*SOURCE MATERIAL:*
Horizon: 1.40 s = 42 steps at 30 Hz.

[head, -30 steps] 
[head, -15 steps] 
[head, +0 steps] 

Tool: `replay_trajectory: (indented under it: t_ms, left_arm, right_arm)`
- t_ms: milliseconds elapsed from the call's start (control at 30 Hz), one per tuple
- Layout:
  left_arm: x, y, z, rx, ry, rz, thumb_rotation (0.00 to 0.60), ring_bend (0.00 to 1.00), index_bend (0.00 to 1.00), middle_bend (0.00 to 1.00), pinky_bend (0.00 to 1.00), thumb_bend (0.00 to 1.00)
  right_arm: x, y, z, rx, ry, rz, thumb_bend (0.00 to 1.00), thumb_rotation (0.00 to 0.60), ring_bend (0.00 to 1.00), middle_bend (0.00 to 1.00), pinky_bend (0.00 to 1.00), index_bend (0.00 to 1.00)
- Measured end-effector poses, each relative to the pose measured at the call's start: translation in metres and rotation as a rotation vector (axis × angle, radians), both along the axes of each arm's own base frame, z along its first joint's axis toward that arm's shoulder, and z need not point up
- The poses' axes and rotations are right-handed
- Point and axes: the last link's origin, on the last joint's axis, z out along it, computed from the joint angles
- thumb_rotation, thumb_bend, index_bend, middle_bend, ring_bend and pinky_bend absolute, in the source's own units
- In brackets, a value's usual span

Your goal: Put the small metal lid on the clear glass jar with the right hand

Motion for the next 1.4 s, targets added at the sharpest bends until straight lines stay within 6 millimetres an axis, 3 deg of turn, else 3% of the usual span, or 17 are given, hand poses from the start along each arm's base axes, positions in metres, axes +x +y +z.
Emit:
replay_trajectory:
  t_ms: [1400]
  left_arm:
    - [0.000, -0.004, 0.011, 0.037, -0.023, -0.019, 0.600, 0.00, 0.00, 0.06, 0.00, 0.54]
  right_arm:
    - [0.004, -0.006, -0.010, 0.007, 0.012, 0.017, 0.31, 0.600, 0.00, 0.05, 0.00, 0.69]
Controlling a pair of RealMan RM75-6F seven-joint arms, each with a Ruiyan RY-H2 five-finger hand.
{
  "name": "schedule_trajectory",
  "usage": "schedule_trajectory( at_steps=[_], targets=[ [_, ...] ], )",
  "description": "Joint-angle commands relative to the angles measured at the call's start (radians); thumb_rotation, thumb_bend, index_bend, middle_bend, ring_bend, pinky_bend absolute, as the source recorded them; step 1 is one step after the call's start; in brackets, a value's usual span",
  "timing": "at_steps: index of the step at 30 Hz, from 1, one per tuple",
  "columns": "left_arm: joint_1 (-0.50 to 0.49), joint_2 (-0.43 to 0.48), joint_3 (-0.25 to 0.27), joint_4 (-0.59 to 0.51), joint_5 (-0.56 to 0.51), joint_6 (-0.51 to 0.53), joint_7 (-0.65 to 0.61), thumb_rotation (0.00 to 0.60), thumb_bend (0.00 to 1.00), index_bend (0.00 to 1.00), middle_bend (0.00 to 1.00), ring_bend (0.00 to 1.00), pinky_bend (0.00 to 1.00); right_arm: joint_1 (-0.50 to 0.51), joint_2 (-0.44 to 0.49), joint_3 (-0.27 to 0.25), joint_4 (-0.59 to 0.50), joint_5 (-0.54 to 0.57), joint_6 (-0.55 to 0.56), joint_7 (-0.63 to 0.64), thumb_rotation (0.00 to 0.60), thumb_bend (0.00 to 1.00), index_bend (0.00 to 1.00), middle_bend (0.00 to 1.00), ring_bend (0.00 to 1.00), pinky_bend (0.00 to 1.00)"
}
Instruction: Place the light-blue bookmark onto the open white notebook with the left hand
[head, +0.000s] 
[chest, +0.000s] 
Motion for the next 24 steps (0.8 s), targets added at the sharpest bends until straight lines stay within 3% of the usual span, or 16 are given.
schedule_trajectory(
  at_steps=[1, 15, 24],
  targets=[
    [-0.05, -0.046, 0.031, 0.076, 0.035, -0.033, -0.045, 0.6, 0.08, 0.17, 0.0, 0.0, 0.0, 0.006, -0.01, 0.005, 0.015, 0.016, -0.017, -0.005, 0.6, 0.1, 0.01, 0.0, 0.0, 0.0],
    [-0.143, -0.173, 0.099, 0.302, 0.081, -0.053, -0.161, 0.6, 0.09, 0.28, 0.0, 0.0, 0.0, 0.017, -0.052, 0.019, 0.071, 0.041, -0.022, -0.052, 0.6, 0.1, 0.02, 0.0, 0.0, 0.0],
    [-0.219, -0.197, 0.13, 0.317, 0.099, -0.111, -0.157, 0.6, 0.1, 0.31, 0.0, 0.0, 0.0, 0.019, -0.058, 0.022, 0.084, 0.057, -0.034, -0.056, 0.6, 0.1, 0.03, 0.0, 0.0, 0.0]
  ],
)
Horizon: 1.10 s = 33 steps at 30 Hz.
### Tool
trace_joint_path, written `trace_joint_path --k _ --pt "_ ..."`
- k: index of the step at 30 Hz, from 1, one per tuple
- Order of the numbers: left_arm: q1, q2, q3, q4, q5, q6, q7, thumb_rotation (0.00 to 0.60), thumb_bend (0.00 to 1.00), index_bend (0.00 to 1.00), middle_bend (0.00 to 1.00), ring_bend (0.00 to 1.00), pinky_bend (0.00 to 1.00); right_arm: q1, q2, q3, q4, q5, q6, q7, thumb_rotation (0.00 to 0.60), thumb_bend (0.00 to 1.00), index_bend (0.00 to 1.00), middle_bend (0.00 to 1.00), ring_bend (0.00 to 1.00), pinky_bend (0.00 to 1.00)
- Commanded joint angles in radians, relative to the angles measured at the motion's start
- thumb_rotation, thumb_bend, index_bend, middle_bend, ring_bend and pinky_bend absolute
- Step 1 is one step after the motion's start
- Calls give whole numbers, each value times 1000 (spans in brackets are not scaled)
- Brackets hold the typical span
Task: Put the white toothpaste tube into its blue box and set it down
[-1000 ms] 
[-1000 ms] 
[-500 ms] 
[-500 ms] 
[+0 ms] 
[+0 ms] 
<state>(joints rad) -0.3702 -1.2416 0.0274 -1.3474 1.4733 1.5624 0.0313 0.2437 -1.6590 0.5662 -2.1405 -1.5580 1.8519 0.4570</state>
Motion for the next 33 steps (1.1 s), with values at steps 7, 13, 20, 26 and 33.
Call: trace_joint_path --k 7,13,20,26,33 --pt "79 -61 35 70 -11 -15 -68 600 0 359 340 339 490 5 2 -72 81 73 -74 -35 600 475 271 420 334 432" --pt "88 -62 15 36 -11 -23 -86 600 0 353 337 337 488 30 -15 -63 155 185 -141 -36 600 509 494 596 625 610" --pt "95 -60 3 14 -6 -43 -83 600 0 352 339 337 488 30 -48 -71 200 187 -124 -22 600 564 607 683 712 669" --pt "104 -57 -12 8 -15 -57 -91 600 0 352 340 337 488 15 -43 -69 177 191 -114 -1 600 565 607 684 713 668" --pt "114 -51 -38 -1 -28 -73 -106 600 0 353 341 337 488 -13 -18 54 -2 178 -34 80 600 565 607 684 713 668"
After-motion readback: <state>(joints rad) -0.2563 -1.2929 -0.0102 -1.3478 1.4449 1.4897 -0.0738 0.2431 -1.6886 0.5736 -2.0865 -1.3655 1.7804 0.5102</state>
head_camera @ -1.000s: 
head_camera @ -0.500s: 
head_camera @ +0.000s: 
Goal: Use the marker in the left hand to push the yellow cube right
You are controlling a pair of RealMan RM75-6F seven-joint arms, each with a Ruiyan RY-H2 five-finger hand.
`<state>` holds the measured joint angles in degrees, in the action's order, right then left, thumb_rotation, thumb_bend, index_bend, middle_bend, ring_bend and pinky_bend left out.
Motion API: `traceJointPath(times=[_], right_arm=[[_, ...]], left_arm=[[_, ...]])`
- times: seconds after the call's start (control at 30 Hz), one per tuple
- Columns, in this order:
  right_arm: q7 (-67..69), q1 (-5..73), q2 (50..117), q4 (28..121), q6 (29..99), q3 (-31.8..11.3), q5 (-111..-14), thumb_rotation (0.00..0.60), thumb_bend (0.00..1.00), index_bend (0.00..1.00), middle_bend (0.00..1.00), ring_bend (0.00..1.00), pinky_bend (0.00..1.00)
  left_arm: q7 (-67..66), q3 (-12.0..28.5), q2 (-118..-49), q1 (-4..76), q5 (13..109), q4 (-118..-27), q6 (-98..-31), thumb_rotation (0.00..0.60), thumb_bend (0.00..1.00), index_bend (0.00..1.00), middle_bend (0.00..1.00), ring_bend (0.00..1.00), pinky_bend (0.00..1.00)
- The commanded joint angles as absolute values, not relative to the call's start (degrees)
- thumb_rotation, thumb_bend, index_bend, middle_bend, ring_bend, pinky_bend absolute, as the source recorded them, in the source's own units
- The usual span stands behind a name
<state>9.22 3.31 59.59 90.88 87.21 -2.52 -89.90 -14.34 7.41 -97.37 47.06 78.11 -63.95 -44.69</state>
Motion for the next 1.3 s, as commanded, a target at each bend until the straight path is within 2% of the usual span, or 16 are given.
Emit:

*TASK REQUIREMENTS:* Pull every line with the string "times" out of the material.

*ANSWER BELOW:*
- Calls give whole numbers, each value times 1000 (spans in brackets are not scaled)
Motion API: `traceJointPath(times=[_], right_arm=[[_, ...]], left_arm=[[_, ...]])`
- times: seconds after the call's start (control at 30 Hz), one per tuple

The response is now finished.